Overview

Effect of Exenatide on Abdominal Fat Distribution in Patients With Type 2 Diabetes Pretreated With Metformin

Status:
Terminated
Trial end date:
2012-01-01
Target enrollment:
0
Participant gender:
All
Summary
A multicenter, randomized, double-blind, placebo-controlled trial will assess the effects of twice-daily subcutaneous injection with exenatide versus treatment with matching placebo injection on abdominal visceral fat content.
Phase:
Phase 2
Accepts Healthy Volunteers?
No
Details
Lead Sponsor:
AstraZeneca
Collaborator:
Eli Lilly and Company
Treatments:
Exenatide
Metformin
Criteria
Inclusion Criteria:

- Patients between 18 and 85 years of age, inclusive.

- Patients with type 2 diabetes

- Patients have been treated with metformin, at a stable dose for at least 3 months
prior to Visit 1

- Patients have HbA1c of 7.0% to 8.9%, inclusive.

- Patients have a body mass index >27 kg/m2 and <40 kg/m2 and meet local CT scan body
weight requirements. For South Asian, Japanese, and Chinese patients, a body mass
index >=25 kg/m2 is acceptable as the lower limit.

- Patients have a history of stable body weight (not varying by >2 kg in the 3 months
prior to Visit 1).

- Medications for the treatment of high blood pressure are stable with respect to
treatment regimen for 4 weeks prior to Visit 1.

- Stable regimen of lipid-lowering agents for 6 weeks prior to Visit 1.

Exclusion Criteria:

- Have received treatment in the last 30 days with a drug that has not received
regulatory approval for any indication at the time of study entry.

- Have an active or untreated malignancy, or have been in remission from clinically
significant malignancy (other than basal cell or squamous cell skin cancer, in situ
carcinomas of the cervix, or in situ prostate cancer) for less than 5 years.

- Have a history of renal transplantation, or are currently receiving renal dialysis.

- Have had a clinically significant history of cardiac disease or presence of active
cardiac disease within 1 year prior to Visit 1, including myocardial infarction,
clinically significant arrhythmia, unstable angina, moderate to severe congestive
heart failure, coronary artery bypass surgery, or angioplasty; or is expected to
require coronary artery bypass surgery or angioplasty during the course of the study.
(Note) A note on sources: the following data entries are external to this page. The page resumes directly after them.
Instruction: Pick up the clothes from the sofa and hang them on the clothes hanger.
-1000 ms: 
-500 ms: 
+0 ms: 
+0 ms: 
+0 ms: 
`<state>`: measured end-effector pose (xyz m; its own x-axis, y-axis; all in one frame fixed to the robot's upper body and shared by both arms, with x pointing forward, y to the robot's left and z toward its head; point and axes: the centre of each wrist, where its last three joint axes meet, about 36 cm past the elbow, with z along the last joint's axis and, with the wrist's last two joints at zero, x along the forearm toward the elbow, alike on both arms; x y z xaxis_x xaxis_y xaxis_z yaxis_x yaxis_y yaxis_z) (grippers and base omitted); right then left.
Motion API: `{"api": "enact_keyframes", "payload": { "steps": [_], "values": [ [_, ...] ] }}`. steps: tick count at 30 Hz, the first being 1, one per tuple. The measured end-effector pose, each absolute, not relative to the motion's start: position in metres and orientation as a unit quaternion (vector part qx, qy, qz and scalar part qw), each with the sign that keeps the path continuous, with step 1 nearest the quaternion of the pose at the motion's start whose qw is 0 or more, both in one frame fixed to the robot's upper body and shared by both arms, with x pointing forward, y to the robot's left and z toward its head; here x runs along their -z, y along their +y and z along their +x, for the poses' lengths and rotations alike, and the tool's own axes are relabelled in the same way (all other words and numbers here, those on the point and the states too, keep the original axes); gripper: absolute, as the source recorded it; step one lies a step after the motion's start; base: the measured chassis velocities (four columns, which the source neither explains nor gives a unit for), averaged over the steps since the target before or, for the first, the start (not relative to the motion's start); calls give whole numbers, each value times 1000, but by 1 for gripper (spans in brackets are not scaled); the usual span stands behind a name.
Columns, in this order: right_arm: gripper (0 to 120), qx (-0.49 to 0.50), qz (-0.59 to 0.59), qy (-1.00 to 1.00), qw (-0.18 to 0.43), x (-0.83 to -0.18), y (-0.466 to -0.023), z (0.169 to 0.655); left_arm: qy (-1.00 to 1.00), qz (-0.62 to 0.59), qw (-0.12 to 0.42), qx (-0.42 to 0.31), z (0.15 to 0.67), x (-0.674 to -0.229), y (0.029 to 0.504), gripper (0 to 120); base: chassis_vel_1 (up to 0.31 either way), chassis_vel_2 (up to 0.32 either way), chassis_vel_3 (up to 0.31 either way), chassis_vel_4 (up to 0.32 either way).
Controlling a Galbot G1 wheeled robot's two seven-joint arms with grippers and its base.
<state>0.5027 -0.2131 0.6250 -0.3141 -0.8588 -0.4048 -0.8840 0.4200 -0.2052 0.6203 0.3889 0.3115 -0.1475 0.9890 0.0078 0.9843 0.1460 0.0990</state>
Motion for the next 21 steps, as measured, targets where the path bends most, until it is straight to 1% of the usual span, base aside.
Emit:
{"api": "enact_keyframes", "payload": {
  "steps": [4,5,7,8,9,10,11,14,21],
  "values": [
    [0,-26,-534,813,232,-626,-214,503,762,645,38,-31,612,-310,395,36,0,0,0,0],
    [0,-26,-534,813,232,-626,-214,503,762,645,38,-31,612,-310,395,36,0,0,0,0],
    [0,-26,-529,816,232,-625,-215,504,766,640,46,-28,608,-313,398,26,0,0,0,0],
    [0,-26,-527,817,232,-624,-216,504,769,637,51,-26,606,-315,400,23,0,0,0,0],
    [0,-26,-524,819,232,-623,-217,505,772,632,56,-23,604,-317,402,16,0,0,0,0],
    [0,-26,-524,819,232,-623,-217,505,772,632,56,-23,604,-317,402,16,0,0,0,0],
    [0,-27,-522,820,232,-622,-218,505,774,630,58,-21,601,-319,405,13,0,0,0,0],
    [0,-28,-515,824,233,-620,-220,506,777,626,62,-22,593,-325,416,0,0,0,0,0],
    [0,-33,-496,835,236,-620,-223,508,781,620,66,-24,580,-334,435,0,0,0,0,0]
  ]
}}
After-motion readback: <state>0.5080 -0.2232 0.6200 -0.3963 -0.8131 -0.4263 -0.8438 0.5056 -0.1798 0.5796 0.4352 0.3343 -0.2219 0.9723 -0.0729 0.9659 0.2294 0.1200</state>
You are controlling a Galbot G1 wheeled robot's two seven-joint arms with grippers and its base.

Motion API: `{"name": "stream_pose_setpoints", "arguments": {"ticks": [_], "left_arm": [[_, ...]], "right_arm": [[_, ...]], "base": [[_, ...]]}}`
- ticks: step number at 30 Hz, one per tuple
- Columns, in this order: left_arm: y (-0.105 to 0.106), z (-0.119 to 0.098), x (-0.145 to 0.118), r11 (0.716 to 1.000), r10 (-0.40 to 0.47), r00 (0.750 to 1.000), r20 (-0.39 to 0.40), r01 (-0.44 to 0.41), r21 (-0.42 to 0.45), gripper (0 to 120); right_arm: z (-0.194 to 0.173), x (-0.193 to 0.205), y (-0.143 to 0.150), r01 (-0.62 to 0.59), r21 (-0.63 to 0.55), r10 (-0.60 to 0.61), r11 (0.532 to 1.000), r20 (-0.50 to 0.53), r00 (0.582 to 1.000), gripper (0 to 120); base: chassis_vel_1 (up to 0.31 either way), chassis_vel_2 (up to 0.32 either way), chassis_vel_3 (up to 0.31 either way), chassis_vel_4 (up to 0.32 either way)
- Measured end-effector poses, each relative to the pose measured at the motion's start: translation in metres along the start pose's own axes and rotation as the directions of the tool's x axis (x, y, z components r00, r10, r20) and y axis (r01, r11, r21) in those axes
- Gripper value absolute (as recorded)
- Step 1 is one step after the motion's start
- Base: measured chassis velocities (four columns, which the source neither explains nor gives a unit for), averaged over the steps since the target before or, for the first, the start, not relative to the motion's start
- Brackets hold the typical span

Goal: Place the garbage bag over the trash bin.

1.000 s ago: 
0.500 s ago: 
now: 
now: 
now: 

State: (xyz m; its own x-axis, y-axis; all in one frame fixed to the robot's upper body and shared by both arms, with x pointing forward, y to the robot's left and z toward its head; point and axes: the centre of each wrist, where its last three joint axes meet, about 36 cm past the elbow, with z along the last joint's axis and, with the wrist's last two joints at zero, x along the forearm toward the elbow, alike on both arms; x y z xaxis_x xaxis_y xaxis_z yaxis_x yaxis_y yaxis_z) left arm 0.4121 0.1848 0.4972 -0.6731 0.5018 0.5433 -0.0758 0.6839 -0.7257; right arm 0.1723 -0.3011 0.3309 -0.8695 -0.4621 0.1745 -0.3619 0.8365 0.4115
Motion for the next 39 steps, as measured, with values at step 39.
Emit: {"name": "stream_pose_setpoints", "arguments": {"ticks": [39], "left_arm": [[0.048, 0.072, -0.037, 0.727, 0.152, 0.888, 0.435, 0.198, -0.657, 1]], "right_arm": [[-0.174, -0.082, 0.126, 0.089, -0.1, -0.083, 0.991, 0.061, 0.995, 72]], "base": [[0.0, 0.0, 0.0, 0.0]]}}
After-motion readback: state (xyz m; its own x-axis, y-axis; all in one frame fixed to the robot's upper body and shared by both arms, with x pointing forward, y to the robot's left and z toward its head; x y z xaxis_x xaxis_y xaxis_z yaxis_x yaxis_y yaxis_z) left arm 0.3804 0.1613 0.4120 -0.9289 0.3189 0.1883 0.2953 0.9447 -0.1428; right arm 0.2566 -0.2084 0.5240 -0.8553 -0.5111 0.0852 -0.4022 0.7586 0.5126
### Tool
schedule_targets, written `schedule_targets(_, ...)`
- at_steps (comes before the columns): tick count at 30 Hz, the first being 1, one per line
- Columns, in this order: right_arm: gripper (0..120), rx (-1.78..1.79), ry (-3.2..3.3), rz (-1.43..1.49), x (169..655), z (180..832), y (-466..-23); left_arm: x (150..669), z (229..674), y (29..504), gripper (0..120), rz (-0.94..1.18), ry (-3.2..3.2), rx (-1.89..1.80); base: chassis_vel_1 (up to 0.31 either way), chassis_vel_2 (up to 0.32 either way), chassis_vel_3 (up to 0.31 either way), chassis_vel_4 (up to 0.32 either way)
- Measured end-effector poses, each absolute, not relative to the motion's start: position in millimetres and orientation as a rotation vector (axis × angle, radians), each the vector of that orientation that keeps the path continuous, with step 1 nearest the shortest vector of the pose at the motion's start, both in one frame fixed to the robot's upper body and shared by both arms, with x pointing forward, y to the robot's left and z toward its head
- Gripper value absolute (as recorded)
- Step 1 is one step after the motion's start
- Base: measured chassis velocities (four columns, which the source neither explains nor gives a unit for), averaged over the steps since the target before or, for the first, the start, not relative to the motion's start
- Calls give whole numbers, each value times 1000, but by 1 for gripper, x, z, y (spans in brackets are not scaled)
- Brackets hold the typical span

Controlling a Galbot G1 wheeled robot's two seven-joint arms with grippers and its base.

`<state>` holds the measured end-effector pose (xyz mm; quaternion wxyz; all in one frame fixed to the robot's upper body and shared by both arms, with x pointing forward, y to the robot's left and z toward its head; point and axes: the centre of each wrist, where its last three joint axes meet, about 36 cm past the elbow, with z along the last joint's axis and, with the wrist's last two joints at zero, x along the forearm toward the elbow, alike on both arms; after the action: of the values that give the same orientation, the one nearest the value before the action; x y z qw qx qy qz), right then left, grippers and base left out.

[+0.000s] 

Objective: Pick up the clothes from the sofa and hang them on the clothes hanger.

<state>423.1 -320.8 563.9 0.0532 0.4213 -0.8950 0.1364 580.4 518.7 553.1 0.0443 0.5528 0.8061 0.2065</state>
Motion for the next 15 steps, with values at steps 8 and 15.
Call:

- Have known hemoglobinopathy or clinically significant, chronic anemia.

- Known or are likely to become transfusion dependent during the study.

- Have active, symptomatic proliferative retinopathy.

- Are receiving chronic treatment for gastrointestinal disease with a drug directly
affecting gastrointestinal motility. (i.e. metoclopramide, cisapride, and chronic use
of macrolide antibiotics)

- Have severe gastrointestinal disease, including gastroparesis.

- Are receiving chronic (lasting longer than 2 weeks) systemic glucocorticoid therapy
(excluding topical and inhaled preparations) or have received such therapy within 2
months immediately prior to Visit 1.

- Have taken exenatide, liraglutide or any other GLP-1 receptor agonist in the past 6
months, either in a clinical study or as commercially available medication. Patients
with known allergy to exenatide should be excluded.

- Have used any prescription or over the counter drug to promote weight loss within 3
months prior to Visit 1, or intend to use such a drug during the study. (Examples:
Xenical [orlistat], Meridia [sibutramine], Acutrim [phenylpropanolamine], Acomplia
[rimonabant]).

- Have participated in a structured weight loss program within 3 months prior to Visit
1, or intend to participate in such a plan during this study.

- Have been treated for longer than 2 weeks with any of the following excluded
medications within 3 months prior to Visit 1: Insulin; Thiazolidinediones;
Alpha-glucosidase inhibitors; Sulfonylureas; Oral DPP-IV inhibitors; Meglitinides.

- Are taking warfarin, or a coumarol derivative.